Segundo Marco Garcia, o Ecad já tentou cobrar taxas de eventos beneficentes, como quermesses, e também de donos de bares e lojas. “Não sou contra o pagamento de direitos autorais, mas duvido que os artistas e compositores tenham acesso a todo o dinheiro. A maior parte fica no bolso do Ecad.” Para entrar em vigor, a nova lei precisa ser sancionada pelo prefeito.
Cofre aberto: Em dois dias, o prefeito Alexandre Ferreira (PSDB) gastou R$ 116 mil com a publicação de atos oficiais. O valor é superior à soma dos gastos dos últimos três anos. O Comércio da Franca prestava o serviço até junho, quando decidiu abrir mão.
Belém, belém... O clima entre os vereadores socialistas Luiz Vergara e Cordeiro que já era ruim, azedou de vez e não há mais espaço para conciliação. Cordeiro, que tem feito as vezes de líder do prefeito, descumpriu o que havia sido acordado em reunião do PSB e votou contra emenda que o colega de partido apresentou ao código de defesa de animais para regulamentar o funcionamento do canil. Até o governista Donizete da Farmácia (PSDB) votou a favor. Em junho, Vergara já havia pedido (e conseguiu) a cabeça de Cordeiro da presidência do diretório municipal por um problema semelhante.

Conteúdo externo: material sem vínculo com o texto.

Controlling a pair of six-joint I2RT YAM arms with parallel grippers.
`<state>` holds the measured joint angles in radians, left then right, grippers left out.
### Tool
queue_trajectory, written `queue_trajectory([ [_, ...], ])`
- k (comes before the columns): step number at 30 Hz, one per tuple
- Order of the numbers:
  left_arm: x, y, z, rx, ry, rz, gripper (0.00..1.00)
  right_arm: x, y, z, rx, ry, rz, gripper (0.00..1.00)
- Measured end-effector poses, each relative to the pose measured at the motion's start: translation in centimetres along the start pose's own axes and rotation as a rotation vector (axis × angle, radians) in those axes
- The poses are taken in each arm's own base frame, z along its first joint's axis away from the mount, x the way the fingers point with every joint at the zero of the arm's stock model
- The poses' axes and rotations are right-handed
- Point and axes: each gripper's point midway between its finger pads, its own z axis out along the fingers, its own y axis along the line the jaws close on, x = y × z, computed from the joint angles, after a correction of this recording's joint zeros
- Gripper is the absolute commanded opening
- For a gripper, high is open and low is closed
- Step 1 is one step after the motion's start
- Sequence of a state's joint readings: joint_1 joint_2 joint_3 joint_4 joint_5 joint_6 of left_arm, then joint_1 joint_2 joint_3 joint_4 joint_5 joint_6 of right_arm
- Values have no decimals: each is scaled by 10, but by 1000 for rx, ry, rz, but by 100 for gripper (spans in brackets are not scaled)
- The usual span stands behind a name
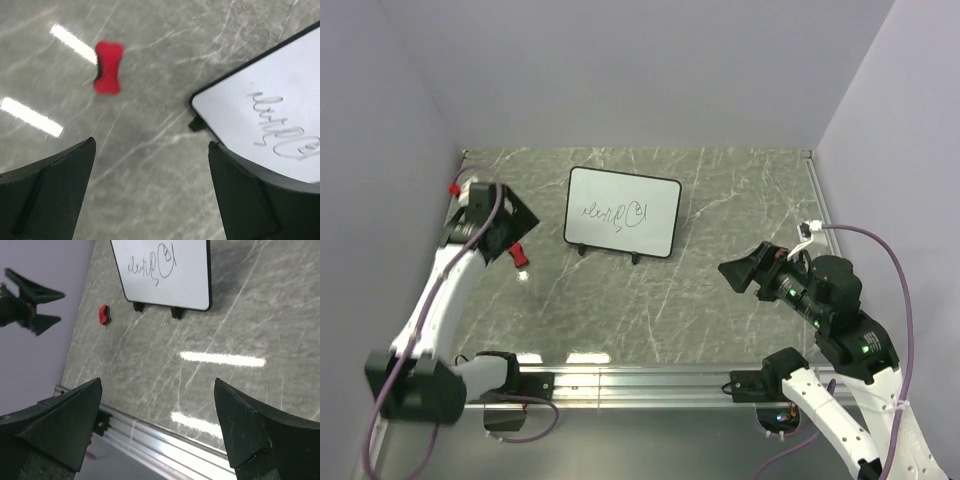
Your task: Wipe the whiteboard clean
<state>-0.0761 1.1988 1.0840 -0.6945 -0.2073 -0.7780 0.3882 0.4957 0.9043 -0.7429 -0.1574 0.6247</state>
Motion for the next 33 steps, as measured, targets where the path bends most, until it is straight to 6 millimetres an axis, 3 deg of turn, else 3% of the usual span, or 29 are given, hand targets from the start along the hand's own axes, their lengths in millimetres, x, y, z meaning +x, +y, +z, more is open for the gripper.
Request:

#Vacilão: Alexandre Ferreira provocou revolta geral ao cortar vagas de estacionamento no Centro. “Melhorou o acesso. O motorista entra e sai com mais facilidade”, ele disse. Anteontem, sem ter onde parar, deixou o carro oficial em cima da calçada na rua General Carneiro. Que exemplo, hein?
16º vereador: O ex-vereador Paulo Zamikhowsky, que trocou o PSB pelo PMDB, parece ter se arrependido de não ter tentado a reeleição. Sessão sim, sessão não, ele bate o ponto na Câmara. Já usou mais a tribuna neste ano do que os vereadores Zezinho Cabeleireiro (PPS), Nirley de Souza (DEM) e Donizete da Farmácia (PSDB).

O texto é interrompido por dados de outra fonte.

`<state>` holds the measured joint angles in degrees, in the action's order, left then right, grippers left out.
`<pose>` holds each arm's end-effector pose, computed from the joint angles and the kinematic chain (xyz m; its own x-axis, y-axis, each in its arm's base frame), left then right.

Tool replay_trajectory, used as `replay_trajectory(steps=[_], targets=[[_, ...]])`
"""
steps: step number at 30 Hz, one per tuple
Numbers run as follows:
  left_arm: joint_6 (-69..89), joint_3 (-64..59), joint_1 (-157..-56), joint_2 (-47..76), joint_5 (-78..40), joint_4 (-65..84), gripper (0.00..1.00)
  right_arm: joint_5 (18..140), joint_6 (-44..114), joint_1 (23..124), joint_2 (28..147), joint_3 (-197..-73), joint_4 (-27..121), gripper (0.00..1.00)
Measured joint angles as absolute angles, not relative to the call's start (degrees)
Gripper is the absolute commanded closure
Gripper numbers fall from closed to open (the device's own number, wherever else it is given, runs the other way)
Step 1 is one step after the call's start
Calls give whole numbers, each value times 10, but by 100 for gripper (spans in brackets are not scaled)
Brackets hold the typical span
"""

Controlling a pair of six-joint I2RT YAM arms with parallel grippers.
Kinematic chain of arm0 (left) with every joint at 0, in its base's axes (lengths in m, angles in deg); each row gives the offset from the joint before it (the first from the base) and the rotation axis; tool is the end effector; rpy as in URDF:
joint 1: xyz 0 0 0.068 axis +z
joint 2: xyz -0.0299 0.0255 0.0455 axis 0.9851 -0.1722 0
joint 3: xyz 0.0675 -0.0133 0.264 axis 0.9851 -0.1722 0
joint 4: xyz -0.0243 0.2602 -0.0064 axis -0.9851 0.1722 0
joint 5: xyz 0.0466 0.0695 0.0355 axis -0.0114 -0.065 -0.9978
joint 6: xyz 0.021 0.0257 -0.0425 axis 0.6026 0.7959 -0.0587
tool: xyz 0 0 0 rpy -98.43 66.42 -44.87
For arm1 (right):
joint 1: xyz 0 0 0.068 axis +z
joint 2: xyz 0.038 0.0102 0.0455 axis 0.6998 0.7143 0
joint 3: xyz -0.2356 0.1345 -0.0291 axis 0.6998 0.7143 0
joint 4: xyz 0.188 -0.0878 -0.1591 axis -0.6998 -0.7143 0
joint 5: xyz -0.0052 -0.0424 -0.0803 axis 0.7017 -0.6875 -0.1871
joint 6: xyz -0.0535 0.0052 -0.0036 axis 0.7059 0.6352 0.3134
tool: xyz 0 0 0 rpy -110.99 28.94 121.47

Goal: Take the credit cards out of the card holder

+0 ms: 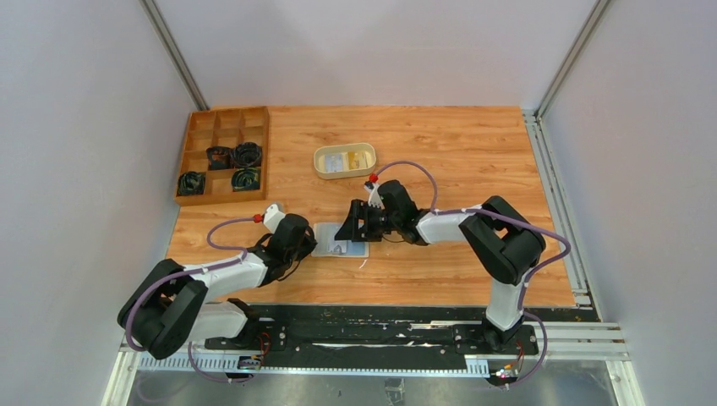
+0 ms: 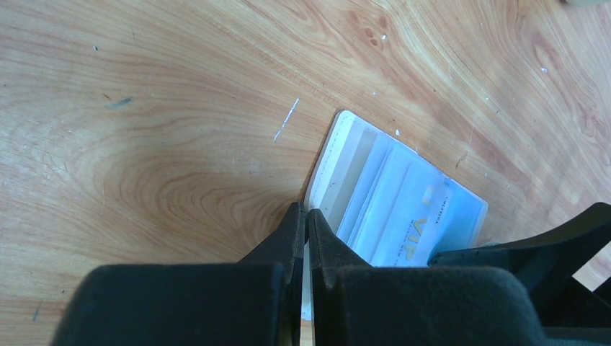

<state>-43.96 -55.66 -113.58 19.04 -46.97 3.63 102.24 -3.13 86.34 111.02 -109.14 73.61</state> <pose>0.1802 -0.1050 0.1323 -0.5274 -0.6783 -0.5117 -0.3970 0.7292 -0.5574 0.2622 0.2600 0.1527 -0.8978 0.0116 -0.4403 -0.3840 0.4692 0.7952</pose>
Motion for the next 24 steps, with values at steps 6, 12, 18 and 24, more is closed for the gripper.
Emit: replay_trajectory(steps=[6,12,18,24], targets=[[-440,-557,-1136,187,-471,32,100,1036,-61,864,1133,-1103,761,24],[-440,-557,-1136,185,-472,29,100,1047,-95,864,1146,-1104,785,24],[-440,-557,-1136,185,-472,29,100,1061,-139,865,1163,-1104,820,24],[-440,-557,-1136,181,-473,23,100,1075,-176,867,1183,-1104,881,27]])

Terminou em pizza: O presidente da Câmara, Jépy Pereira (PSDB), encaminhou ofício em nome dos vereadores ao delegado do 1º DP, Luiz Carlos da Silva, dia 14, informando que não há mais interesse em representar contra Lucas Lespinasse, dando o caso por encerrado. O “terrorista” havia sido denunciado à polícia por ter atirado duas pizzas no plenário em julho.
Plágio: No dia 18 de junho a Câmara aprovou a indicação número 1722/2013 apresentada pelo vereador Daniel Radaeli (PMDB) sugerindo que o prefeito implantasse faixas de pedestres elevadas em Franca. Segunda-feira, Alexandre Ferreira lançou o projeto e disse que a ideia era de seu líder, Adérmis Marini. Feio, não?